• **ASSIGNMENT**:
Only one stretch of the listing below is wanted. Give it again exactly, from the line with "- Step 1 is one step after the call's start" through the line with "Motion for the".

== Segment start ==

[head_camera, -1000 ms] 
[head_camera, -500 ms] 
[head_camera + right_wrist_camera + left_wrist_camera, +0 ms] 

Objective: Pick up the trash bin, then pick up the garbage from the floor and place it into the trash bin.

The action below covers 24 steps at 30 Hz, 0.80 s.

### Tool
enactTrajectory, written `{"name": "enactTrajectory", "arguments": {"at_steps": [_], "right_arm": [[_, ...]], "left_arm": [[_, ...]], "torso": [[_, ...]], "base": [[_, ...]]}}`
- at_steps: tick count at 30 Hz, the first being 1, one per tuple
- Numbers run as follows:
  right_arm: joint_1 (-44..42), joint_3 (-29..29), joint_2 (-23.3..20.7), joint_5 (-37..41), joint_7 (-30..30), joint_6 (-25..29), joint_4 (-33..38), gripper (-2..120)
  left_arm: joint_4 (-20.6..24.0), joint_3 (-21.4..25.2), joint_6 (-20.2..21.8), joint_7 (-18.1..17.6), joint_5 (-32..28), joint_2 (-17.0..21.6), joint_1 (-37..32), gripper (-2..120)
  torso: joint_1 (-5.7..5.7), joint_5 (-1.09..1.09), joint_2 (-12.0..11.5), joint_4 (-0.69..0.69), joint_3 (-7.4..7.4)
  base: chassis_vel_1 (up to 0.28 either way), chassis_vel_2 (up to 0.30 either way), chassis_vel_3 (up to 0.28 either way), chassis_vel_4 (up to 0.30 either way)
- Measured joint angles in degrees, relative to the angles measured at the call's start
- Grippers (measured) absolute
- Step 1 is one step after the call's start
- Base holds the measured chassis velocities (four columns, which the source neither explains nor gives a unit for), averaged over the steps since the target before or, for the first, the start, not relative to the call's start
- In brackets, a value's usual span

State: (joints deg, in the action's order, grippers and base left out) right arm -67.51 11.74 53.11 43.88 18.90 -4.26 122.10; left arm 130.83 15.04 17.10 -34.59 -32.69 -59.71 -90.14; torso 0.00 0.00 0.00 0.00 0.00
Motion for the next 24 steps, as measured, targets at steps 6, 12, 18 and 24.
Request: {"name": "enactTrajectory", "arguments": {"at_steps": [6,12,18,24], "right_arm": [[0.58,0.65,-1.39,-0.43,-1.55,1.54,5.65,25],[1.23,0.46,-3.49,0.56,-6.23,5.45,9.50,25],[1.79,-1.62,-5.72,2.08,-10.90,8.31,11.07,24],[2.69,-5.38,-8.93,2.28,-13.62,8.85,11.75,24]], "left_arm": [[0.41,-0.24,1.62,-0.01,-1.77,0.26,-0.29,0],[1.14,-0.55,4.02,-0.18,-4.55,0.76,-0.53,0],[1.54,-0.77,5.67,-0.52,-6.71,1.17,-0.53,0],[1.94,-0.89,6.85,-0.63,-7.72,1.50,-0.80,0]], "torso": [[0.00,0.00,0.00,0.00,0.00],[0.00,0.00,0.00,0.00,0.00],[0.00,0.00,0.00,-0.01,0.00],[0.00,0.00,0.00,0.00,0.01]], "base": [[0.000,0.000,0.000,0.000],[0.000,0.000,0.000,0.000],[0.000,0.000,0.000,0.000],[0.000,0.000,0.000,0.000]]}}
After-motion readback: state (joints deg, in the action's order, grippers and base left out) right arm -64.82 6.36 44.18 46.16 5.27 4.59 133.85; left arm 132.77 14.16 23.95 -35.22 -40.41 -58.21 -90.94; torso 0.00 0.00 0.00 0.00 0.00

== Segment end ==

• **FINISHED TASK**:
- Step 1 is one step after the call's start
- Base holds the measured chassis velocities (four columns, which the source neither explains nor gives a unit for), averaged over the steps since the target before or, for the first, the start, not relative to the call's start
- In brackets, a value's usual span

State: (joints deg, in the action's order, grippers and base left out) right arm -67.51 11.74 53.11 43.88 18.90 -4.26 122.10; left arm 130.83 15.04 17.10 -34.59 -32.69 -59.71 -90.14; torso 0.00 0.00 0.00 0.00 0.00
Motion for the next 24 steps, as measured, targets at steps 6, 12, 18 and 24.

This output is complete, so the exercise is closed.